## Task prompt
Lines in the listing under this task are to be copied exactly.

Segment Open

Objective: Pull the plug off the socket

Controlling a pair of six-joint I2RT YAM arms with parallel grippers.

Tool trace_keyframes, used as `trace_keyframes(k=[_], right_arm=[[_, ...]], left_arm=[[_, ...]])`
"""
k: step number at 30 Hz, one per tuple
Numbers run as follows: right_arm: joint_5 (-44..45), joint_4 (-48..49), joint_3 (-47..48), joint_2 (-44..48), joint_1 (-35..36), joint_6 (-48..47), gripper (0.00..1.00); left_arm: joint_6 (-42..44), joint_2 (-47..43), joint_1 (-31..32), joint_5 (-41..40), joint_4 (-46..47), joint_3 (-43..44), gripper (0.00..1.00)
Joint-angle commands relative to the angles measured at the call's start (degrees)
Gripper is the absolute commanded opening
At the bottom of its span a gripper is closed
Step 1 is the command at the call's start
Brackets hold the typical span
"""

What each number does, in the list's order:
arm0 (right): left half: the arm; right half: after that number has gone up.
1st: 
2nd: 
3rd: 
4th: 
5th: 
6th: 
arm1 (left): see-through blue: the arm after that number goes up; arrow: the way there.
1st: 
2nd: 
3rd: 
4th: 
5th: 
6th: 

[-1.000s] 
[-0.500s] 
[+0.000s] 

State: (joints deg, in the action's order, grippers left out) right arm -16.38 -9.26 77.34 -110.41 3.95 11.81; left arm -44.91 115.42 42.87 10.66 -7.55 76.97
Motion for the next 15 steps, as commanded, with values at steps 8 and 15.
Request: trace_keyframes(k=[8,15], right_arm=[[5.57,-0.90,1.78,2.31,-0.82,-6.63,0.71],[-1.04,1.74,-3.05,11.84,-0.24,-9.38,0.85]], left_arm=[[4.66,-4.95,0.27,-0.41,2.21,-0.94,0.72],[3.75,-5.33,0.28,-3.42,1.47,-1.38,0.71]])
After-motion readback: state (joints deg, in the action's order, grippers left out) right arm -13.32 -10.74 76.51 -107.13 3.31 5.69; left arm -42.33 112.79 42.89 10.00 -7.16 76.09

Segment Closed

## Task result
Objective: Pull the plug off the socket

Controlling a pair of six-joint I2RT YAM arms with parallel grippers.

Tool trace_keyframes, used as `trace_keyframes(k=[_], right_arm=[[_, ...]], left_arm=[[_, ...]])`
"""
k: step number at 30 Hz, one per tuple
Numbers run as follows: right_arm: joint_5 (-44..45), joint_4 (-48..49), joint_3 (-47..48), joint_2 (-44..48), joint_1 (-35..36), joint_6 (-48..47), gripper (0.00..1.00); left_arm: joint_6 (-42..44), joint_2 (-47..43), joint_1 (-31..32), joint_5 (-41..40), joint_4 (-46..47), joint_3 (-43..44), gripper (0.00..1.00)
Joint-angle commands relative to the angles measured at the call's start (degrees)
Gripper is the absolute commanded opening
At the bottom of its span a gripper is closed
Step 1 is the command at the call's start
Brackets hold the typical span
"""

What each number does, in the list's order:
arm0 (right): left half: the arm; right half: after that number has gone up.
1st: 
2nd: 
3rd: 
4th: 
5th: 
6th: 
arm1 (left): see-through blue: the arm after that number goes up; arrow: the way there.
1st: 
2nd: 
3rd: 
4th: 
5th: 
6th: 

[-1.000s] 
[-0.500s] 
[+0.000s] 

State: (joints deg, in the action's order, grippers left out) right arm -16.38 -9.26 77.34 -110.41 3.95 11.81; left arm -44.91 115.42 42.87 10.66 -7.55 76.97
Motion for the next 15 steps, as commanded, with values at steps 8 and 15.
Request: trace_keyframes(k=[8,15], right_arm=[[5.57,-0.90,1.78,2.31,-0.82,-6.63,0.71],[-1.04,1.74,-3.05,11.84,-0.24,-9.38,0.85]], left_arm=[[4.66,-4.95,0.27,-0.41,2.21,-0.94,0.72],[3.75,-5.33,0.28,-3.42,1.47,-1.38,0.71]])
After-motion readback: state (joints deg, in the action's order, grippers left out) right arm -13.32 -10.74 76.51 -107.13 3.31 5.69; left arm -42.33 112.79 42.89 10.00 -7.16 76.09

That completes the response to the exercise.